Dollar Soars Amid Mideast Tensions, Powell’s Inflation Warning
Summary:
The US dollar has strengthened significantly on Thursday, driven by safe-haven demand due to escalating tensions in the Middle East and potential US involvement. The dollar’s rise has put pressure on risk-sensitive currencies, with the Australian and New Zealand dollars falling by as much as 0.5%. Emerging market currencies have also struggled, with the South Korean won weakening by 1%. Despite concerns over inflation, Federal Reserve Chair Jerome Powell’s cautionary tone on the potential impact of tariffs on consumers has provided little comfort to investors.
Geopolitical Tensions Drive Dollar Higher
The US dollar has firmed across the board on Thursday, weighed heavily on risk-sensitive currencies due to rapidly rising geopolitical tensions in the Middle East. A report that US officials are preparing for a possible strike on Iran in the coming days has led to increased demand for safe-haven assets, including the dollar.
The Australian dollar fell as much as 0.5% but was last down 0.3% at $0.6489, while the New Zealand dollar slipped 0.5% to $0.5998. Emerging market currencies also struggled, with the South Korean won weakening by 1%. The escalating conflict between Iran and Israel has heightened fears of broader regional instability, compounded by the spillover effects of the Gaza war.
Investors are looking to cover their short-dollar positions, according to Matt Simpson, a senior analyst at City Index. "The dollar seems ripe for a short-covering rally – especially if the US wades into the Middle East conflict," he said. The dollar’s rise has put pressure on risk-sensitive currencies, making it increasingly difficult for them to maintain their value.
Powell’s Warning: Tariffs Will Hit Consumers
Federal Reserve Chair Jerome Powell’s comments at a press conference on Wednesday underscored the challenge facing policymakers as they navigate uncertainties from tariffs and geopolitical risks. Powell said that goods price inflation will pick up over the course of the summer as Trump’s tariffs start to impact consumers, with some of the cost falling on the end consumer.
"The cost of the tariff has to be paid, and some of it will fall on the end consumer," Powell told the press conference. "We know that because that’s what businesses say. That’s what the data say from the past." The comments provide little comfort to investors, who are increasingly anxious about the path of US interest rates.
Despite concerns over inflation, traders are pricing in at least two rate cuts this year, although analysts are unsure of the starting point. "The market is anticipating two 25 bp rate cuts this year, most probably September and December, but, we think the September FOMC will come too soon for the Fed to be comfortable cutting rates," ING economists said in a note.
Ray Sharma-Ong, head of multi-asset investment solutions – Southeast Asia, at Aberdeen Investments, said that the Fed may ultimately deliver only one cut — or none at all — this year, given the uncertainties around trade policy and the economic outlook.
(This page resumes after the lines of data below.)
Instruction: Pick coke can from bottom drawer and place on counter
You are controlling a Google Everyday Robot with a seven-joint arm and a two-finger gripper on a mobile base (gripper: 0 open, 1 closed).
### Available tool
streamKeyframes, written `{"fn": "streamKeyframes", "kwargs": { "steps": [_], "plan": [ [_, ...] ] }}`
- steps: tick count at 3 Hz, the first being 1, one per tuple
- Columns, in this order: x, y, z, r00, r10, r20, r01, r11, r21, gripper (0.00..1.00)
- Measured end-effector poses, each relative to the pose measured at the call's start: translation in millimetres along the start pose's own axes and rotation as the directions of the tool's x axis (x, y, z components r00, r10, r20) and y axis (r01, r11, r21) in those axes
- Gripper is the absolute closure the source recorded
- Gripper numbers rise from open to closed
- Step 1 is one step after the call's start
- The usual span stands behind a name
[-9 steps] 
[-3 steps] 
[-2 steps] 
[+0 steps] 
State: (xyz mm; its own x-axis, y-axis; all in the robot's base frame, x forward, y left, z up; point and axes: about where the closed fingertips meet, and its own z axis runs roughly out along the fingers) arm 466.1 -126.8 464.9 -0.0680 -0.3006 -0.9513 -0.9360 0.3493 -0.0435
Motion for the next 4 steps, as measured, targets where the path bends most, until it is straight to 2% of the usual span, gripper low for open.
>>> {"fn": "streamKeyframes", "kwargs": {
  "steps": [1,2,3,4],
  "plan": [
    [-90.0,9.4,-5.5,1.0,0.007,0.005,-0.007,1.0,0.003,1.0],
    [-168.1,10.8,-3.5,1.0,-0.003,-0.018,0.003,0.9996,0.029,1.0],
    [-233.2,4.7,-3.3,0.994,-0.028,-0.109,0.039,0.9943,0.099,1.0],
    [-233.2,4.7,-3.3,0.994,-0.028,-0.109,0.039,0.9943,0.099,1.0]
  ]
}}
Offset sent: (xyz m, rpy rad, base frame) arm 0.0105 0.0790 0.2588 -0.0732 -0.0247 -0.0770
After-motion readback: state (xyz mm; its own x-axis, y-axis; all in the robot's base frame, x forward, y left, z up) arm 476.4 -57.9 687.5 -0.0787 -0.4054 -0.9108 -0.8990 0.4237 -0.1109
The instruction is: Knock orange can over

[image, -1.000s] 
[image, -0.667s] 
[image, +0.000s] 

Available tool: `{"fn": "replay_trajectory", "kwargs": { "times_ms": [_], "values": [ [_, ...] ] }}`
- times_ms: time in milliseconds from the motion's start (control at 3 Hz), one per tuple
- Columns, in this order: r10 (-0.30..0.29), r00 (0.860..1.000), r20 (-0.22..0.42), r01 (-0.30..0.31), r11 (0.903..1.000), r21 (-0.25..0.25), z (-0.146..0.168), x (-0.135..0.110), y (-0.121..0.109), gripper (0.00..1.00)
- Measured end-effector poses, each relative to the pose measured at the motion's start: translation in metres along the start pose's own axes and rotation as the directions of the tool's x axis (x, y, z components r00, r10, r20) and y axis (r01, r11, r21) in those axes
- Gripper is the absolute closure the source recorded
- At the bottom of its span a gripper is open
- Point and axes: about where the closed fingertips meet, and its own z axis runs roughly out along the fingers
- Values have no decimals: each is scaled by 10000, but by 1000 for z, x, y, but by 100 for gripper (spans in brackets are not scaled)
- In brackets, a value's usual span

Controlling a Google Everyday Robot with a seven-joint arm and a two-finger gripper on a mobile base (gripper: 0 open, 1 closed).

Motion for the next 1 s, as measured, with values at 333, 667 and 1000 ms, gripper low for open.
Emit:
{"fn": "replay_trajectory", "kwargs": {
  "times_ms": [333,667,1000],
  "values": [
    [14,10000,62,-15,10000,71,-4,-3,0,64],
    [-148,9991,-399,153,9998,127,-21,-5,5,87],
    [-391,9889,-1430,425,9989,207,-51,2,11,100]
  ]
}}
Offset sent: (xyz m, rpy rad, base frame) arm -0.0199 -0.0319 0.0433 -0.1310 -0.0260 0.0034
Sterling was 0.14% lower at $1.3403 ahead of a policy decision from the Bank of England, where the central bank is expected to stand pat.
Central Banks on the Horizon
The Swiss franc last fetched 0.81995 per dollar ahead of a policy decision from the Swiss National Bank. Norges Bank is also expected to deliver its policy decision later in the day. Despite expectations that central banks will maintain their stance, investors remain cautious due to ongoing uncertainties around trade and geopolitics.
Investors are increasingly looking to safe-haven assets as tensions in the Middle East continue to rise. The dollar’s strength has put pressure on risk-sensitive currencies, with emerging market currencies struggling to maintain their value. Powell’s comments have provided little comfort to investors, who remain anxious about the path of US interest rates.
Conclusion
The US dollar has strengthened significantly on Thursday due to escalating tensions in the Middle East and potential US involvement. The dollar’s rise has put pressure on risk-sensitive currencies, with emerging market currencies struggling to maintain their value. Despite concerns over inflation, Federal Reserve Chair Jerome Powell’s cautionary tone on the potential impact of tariffs on consumers has provided little comfort to investors.
Investors are looking to cover their short-dollar positions, while central banks around the world remain cautious due to ongoing uncertainties around trade and geopolitics. The escalating conflict between Iran and Israel has heightened fears of broader regional instability, compounded by the spillover effects of the Gaza war.
As tensions in the Middle East continue to rise, investors are increasingly looking to safe-haven assets as a means of mitigating risk. The dollar’s strength is expected to continue, with some analysts predicting further gains for the currency in the coming days.